Determining the resistance to abrasion of the flexible cladding for armours and automobile structural components with the aid of lab scale tests has become increasingly important. In the present study, three body wear behaviour of flexible green composites comprising of jute in woven fabric form with interleaved natural rubber sheets bonded through rubberized B stage cured Pre pegs have been studied. Flexible composites are fabricated in three different configurations having different layers of jute and rubber. The present study makes use of silica sand as the abrasive medium. The specific wear rate along with loss in mass and volume of the composite due to wear is determined and it was found that specific wear rate is dependant of the sliding distance. Comparing the specific wear rate of all the three stacking sequences, it was found that JRJ stacking sequence provides better wear resistance. Compliant and tough nature of the rubber makes it hard to wear it out through tearing action and also the wear resistance of flexible composites is enhanced with inclusion of rubber. Mechanism of wear in each of the constituent used is studied. The present study serves as a benchmark work for the future research in this area.

Keywords

Three body wear flexible composite natural fibre natural rubber surface morphology

Introduction

Thrust for newer class of materials is growing day by day. Composites have emerged as the potential materials in almost all fields of engineering. Most of the engineering components are subjected to one or the other type of wear during their entire service.¹ In almost all engineering applications, with an aim to reduce the weight and cost of the components, composites are being used as a replacement to metals and alloys. Polymer matrix composites are more prominently used compared to other types of composites.^2,3 Due to the enormous advantages which composites with polymer base provides, polymers are extensively used in tribological applications⁴ such as grinding mills, brakes, gears, transmission belts, lining and so on.^3,5–7 Out of various types of wear the components are subjected to, abrasive wear is the most prominent one⁸ caused by the hard chunk which move against the solid surface and forced against it.⁷ The components made up of polymer matrix composites are subjected to three body abrasion during their working condition.

The material removal takes place when the hard asperities move across the surface resulting in formation of grooves. This mechanism is termed as abrasive wear.⁹ The material removal mechanism can be by due to two body abrasion, three body abrasion or combination of both.
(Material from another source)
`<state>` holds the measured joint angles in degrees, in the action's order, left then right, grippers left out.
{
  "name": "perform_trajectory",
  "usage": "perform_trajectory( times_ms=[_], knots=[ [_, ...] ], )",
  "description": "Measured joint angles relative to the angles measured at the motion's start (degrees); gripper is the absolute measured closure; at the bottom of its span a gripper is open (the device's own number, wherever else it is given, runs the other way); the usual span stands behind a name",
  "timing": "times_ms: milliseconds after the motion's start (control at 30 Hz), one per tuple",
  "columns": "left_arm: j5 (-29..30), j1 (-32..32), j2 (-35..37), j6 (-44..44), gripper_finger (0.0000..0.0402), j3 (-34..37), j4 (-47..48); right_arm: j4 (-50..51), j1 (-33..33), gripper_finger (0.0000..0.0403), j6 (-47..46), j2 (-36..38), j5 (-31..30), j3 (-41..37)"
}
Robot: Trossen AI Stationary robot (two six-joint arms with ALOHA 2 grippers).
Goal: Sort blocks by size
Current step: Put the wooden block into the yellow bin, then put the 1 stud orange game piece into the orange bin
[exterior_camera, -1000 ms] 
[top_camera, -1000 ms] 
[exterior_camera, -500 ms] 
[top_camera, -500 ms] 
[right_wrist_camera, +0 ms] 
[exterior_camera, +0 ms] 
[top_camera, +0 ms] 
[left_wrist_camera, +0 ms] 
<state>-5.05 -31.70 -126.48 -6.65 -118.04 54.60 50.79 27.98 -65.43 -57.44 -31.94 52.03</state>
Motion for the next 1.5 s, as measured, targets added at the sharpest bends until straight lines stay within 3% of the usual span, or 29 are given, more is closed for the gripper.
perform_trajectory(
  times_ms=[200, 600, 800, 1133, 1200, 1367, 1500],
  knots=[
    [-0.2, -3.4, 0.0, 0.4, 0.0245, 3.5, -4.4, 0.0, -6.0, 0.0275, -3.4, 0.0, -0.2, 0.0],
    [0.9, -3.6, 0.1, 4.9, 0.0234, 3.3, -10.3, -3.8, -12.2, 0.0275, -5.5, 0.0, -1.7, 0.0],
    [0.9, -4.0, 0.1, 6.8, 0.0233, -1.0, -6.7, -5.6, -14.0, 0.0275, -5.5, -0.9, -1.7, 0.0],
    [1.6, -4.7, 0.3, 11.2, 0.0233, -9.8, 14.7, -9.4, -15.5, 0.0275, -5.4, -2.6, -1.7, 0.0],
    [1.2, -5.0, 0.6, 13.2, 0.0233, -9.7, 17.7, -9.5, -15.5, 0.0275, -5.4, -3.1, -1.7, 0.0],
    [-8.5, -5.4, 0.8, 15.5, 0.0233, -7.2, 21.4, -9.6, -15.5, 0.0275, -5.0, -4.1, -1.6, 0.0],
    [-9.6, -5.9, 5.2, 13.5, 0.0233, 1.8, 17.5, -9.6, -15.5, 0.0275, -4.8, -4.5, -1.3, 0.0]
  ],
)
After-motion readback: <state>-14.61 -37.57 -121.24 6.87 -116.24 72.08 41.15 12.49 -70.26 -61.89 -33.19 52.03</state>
Two body wear happens to occur is material removal operations where the abrasive particles are fixed and slides across the surface from where the material is removed, whereas in case of wear involving three bodies, the abrasives freely move relative to one another and may likewise pivot during sliding over the surface where wear happens. This kind of wear is more evident in engineering applications and finds a more prominent place compared to two body wear. Unfortunately, three body wear till now have received limited attention compared to two body wear.¹⁰ It is found from the literature that though some amount of work is carried out pertaining to abrasive studies involving two bodies on the flexible composites,^11,12 no studies are found related to abrasive studies involving three bodies. The mechanical characterization of the flexible composites carried out by few researchers showed that flexible composites exhibit excellent tear resistance.¹³ Also, it was found that by using flexible matrix materials, the catastrophic failure of the components can be eliminated.^14–17

Various researchers have reported the abrasive wear studies of different types of composites.^{18,19,20–28} Carbon reinforced polymer matrix composites was subjected to wear and its behaviour was studied. It was reported that volume loss of the composite is related directly to abrading distance and specific wear rate is related inversely to applied load and abrasion distance. It was also found that filler loading plays a prominent role in deciding the wear behaviour of the composite.¹⁸ The other study carried out on polymer matrix composites²³ showed that addition of fillers in epoxy resulted in improved resistance against abrasion of the composite.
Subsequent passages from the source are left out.